Again raucous exclamations resounded, then quieted.
“Let me show you.” Washington spent one moment orienting hims
elf to the map spread before him, then tapped it with a long index finger.
“This is Amboy, on the New Jersey coast, just opposite Staten Island. This is where General Howe had his army assembled last June. The distance overland from Amboy, here,”—his finger traced a line—“to Philadelphia, here, is just about sixty miles, north to south.”
He straightened. “I believe General Howe feared we could hurt him badly if he marched his troops through New Jersey to Philadelphia, so he decided to avoid it by taking them on ships. He probably meant to go up the Delaware River and land them at Chester or Red Bank Redoubt, some fifteen or sixteen miles from Philadelphia, and march them overland from there.”
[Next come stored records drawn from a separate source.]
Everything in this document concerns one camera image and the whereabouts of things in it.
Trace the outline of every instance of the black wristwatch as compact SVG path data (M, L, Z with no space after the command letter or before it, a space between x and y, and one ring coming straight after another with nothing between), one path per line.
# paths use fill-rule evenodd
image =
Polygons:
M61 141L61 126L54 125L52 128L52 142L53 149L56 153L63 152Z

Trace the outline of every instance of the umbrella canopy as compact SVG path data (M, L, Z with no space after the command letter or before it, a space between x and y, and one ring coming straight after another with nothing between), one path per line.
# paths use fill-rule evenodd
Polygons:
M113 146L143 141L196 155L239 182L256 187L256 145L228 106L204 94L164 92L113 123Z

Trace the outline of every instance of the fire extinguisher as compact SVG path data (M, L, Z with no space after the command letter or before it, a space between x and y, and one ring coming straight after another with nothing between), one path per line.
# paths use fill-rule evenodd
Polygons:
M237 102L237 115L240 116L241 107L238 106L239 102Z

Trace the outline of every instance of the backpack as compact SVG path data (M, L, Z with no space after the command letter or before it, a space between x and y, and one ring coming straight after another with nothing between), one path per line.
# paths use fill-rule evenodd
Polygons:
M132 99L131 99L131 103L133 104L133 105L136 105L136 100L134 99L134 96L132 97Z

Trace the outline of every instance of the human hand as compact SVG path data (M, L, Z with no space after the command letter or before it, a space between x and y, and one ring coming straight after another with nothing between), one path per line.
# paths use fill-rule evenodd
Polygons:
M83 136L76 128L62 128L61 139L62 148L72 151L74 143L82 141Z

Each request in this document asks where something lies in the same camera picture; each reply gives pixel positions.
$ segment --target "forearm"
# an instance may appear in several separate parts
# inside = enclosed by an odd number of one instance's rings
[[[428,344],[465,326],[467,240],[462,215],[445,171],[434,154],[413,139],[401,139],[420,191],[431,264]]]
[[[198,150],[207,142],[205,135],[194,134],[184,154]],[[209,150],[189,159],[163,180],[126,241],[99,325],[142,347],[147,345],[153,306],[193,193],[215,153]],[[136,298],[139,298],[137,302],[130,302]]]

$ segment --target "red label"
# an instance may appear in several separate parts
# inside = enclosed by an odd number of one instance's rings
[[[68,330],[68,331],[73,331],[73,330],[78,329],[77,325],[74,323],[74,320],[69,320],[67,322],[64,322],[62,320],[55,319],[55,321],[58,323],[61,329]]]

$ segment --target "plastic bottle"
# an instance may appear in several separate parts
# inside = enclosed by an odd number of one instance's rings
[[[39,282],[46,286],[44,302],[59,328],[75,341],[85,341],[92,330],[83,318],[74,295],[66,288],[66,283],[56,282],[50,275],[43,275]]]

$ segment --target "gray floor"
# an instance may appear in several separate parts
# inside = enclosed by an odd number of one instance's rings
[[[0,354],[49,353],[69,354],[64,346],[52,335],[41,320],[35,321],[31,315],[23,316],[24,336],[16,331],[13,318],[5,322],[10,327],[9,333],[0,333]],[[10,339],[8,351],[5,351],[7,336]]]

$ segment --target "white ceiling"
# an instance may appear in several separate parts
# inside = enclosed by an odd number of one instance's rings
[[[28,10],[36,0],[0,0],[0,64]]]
He once again tapped the map. “But he didn’t do that. He stopped in Delaware Bay and for some reason known only to him and the Almighty sailed right back out, down the coast past the Virginia Capes, then Maryland, and turned west, then right back up the Chesapeake Bay to drop anchor, here, at the very top of the Chesapeake, at Head of Elk, where the Elk River empties into the bay.”
He paused to shake his head in profound bewilderment. “I believe he intends marching his army overland from Head of Elk to Philadelphia.” He raised his face. “The distance is about fifty-seven miles, south to north.”
All the officers in the tent leaned back in their chairs, their faces dead blank in wonderment.
“He loaded his army on those ships on July ninth. He will probably have them unloaded by about August twenty-fifth. I am not able to invent an explanation as to why he would have his entire army on those ships in the worst heat of the summer for forty-seven days, and at the conclusion be just as far from Philadelphia as he was when he started.”
Every man on the war council stared at the map, re-creating the movements of General Howe and his fleet, trying to understand. It was impossible.
Washington called them back to attention. “Why it happened no longer matters. What does matter is that it is now on us to march our army back to Philadelphia as quickly as possible. We have a mandate from Congress to defend the city and keep it from British hands if we can.”
Every man at the table sobered.
“When you leave, go immediately to your commands and give orders that we march for Philadelphia the moment we’re ready.”